### [Exercise prompt]
From the material below, return exactly the lines starting at the one that holds "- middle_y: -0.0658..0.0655" and ending at the one that holds "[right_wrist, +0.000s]". Pictures stay out of the answer.

(Source material begins)

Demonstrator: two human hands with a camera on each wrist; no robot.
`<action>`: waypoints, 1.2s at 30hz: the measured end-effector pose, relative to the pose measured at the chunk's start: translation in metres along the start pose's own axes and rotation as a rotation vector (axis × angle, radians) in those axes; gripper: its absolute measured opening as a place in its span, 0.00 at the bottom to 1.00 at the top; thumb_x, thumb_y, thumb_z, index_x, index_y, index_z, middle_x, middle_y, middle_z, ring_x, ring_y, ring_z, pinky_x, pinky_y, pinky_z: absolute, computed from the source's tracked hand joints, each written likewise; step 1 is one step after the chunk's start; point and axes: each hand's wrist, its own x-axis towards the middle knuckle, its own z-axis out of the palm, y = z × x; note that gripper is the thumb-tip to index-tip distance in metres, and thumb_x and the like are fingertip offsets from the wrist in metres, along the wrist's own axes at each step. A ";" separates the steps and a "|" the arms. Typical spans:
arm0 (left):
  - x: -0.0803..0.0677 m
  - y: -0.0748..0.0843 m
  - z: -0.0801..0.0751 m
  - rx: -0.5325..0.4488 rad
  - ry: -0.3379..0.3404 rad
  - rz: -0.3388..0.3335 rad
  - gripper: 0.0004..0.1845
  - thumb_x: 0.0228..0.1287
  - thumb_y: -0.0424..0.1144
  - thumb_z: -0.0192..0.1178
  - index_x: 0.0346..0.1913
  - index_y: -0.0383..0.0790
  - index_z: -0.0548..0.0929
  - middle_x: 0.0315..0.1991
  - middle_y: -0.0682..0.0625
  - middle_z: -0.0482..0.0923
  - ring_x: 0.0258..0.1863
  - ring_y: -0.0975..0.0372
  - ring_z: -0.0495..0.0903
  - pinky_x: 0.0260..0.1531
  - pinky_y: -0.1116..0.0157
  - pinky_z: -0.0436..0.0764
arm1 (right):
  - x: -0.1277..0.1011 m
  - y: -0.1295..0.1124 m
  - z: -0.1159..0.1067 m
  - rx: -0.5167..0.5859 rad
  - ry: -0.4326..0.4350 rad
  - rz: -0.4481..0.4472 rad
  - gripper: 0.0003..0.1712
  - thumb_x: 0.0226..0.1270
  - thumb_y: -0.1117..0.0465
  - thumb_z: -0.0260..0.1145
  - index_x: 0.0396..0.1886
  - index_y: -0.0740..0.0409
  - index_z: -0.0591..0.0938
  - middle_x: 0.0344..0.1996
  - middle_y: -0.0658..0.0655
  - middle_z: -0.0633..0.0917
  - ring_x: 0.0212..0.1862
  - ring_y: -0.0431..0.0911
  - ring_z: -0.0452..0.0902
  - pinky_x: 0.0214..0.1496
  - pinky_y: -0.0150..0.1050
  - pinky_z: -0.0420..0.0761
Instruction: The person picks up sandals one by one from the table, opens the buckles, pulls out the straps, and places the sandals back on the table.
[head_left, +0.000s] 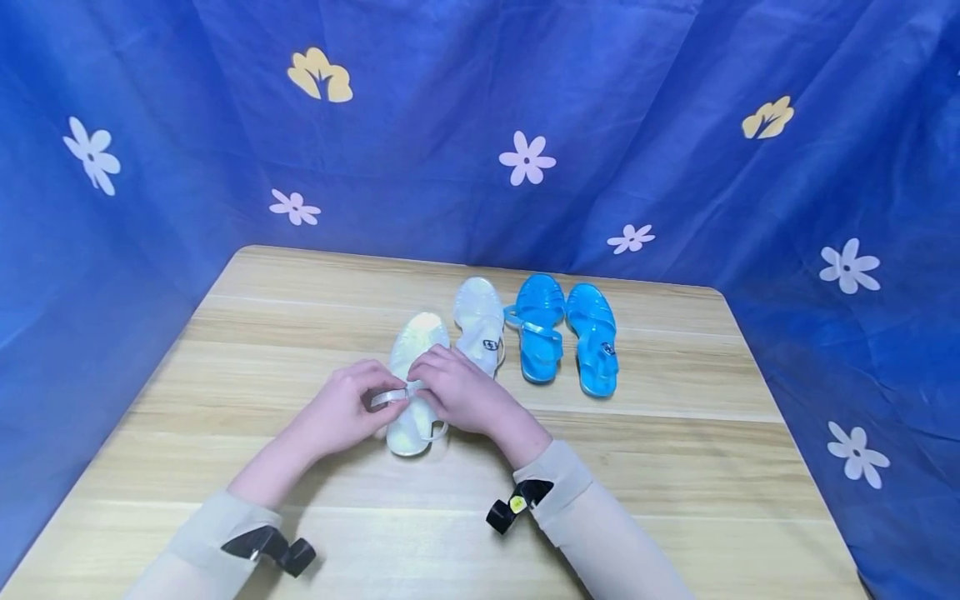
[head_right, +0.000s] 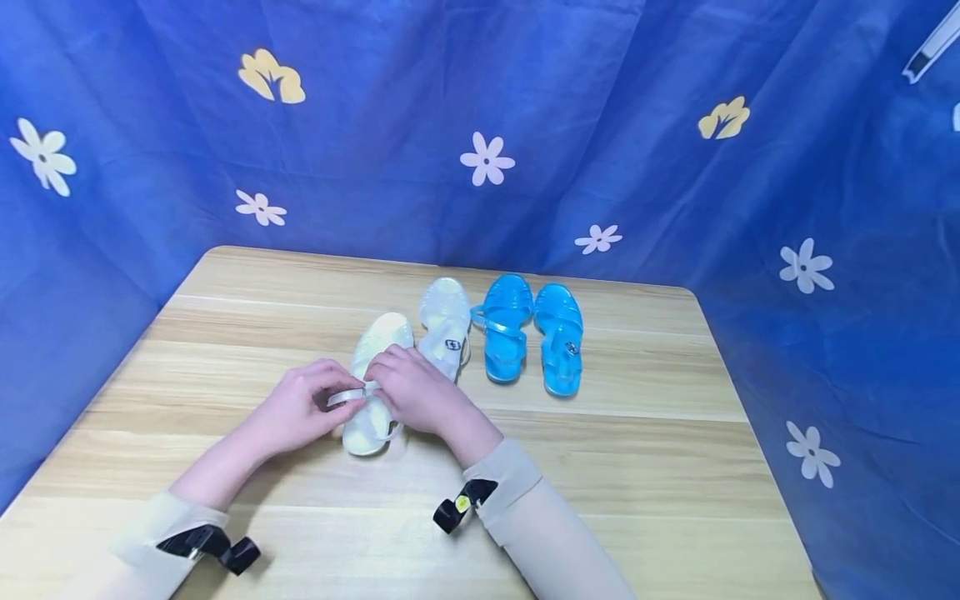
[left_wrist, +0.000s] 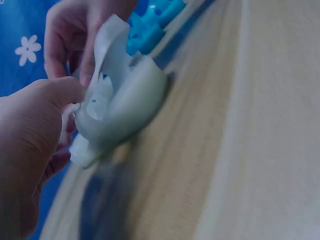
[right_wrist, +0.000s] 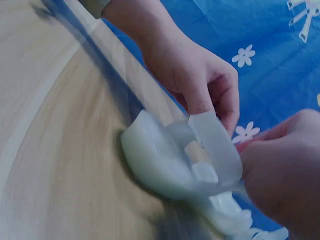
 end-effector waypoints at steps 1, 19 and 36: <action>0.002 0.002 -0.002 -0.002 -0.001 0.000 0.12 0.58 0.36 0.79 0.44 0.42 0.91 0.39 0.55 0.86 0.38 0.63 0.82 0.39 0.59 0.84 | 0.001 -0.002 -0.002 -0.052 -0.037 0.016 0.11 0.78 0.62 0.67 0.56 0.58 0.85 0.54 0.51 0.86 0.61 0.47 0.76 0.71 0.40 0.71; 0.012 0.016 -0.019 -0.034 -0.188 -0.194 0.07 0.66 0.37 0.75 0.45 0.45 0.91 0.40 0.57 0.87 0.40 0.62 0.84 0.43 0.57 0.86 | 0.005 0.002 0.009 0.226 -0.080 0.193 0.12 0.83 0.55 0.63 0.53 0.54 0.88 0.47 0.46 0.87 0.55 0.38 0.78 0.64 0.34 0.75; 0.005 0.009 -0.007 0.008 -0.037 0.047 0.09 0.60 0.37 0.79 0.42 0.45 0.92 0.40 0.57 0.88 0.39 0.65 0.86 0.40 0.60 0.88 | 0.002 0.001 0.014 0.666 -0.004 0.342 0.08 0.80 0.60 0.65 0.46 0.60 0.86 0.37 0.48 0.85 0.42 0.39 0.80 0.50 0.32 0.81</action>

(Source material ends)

### [Reply]
  - middle_y: -0.0658..0.0655
  - middle_z: -0.0633..0.0917
  - ring_x: 0.0212..0.1862
  - ring_y: -0.0431..0.0911
  - ring_z: -0.0452..0.0902
  - pinky_x: 0.0214..0.1496
  - pinky_y: -0.0150..0.1050
  - pinky_z: -0.0420..0.0761
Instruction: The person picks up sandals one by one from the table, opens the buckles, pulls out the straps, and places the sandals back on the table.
[head_left, +0.000s] 
[head_right, +0.000s] 
[left_wrist, +0.000s] 
[right_wrist, +0.000s] 

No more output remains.